Problem
Using the records below, count the lines containing "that" and give only the total.

Extracted records
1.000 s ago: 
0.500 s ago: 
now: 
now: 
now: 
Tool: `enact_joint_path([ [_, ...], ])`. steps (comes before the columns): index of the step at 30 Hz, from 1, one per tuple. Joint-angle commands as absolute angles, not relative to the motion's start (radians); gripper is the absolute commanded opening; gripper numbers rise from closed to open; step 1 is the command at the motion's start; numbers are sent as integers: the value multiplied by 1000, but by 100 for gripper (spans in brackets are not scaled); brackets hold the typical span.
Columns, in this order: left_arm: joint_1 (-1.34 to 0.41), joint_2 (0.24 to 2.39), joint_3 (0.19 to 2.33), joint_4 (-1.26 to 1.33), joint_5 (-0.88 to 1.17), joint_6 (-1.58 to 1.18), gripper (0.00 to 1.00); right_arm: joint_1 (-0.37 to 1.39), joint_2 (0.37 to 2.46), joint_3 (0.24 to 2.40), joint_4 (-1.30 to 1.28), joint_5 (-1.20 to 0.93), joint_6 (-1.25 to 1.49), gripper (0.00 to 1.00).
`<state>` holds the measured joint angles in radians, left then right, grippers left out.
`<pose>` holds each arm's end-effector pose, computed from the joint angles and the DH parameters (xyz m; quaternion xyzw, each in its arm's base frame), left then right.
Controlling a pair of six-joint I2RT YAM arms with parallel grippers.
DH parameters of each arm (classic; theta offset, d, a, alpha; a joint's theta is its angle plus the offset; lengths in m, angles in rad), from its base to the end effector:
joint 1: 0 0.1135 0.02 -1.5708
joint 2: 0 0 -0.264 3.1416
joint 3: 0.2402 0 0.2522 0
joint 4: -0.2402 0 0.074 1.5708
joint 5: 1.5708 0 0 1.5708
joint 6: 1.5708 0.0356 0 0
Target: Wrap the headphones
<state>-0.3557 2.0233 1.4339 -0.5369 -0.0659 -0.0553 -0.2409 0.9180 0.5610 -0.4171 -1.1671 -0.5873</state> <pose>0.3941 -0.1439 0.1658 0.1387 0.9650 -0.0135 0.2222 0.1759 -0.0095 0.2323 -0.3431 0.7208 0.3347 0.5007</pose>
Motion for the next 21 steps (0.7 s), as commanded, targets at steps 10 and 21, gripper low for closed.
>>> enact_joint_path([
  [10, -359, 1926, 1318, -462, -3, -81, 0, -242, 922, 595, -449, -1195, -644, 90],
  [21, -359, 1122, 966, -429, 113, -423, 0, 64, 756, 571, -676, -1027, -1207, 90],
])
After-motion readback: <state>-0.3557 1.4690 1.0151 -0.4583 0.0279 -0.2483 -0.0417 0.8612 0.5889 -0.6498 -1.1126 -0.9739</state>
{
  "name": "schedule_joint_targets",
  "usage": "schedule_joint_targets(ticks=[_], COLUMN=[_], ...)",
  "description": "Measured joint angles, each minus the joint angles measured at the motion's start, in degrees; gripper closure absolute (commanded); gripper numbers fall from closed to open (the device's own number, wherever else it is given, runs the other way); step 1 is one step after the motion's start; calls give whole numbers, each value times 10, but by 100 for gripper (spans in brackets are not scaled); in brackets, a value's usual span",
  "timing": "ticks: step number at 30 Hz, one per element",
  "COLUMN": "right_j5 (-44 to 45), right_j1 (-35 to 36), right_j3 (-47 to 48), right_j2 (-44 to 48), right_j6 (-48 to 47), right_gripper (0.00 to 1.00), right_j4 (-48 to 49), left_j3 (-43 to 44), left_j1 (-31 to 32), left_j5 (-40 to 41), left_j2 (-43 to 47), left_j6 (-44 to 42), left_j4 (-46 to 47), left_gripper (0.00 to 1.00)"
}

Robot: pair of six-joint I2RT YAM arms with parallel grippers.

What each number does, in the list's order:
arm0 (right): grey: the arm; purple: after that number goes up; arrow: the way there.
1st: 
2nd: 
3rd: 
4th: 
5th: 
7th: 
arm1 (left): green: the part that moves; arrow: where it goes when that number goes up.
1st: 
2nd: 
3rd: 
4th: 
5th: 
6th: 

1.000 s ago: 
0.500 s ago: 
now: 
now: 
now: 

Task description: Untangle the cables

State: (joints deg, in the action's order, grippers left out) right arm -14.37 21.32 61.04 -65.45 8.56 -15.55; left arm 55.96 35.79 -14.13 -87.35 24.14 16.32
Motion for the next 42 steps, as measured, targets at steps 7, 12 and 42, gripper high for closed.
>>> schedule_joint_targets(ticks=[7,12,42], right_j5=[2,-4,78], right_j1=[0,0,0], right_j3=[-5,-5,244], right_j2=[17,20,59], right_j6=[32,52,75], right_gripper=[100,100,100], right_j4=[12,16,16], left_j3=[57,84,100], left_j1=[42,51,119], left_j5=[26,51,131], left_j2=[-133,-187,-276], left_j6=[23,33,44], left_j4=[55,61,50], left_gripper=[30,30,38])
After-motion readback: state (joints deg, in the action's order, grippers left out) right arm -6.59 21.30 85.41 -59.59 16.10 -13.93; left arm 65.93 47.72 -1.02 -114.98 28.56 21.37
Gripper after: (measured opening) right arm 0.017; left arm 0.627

Output below
2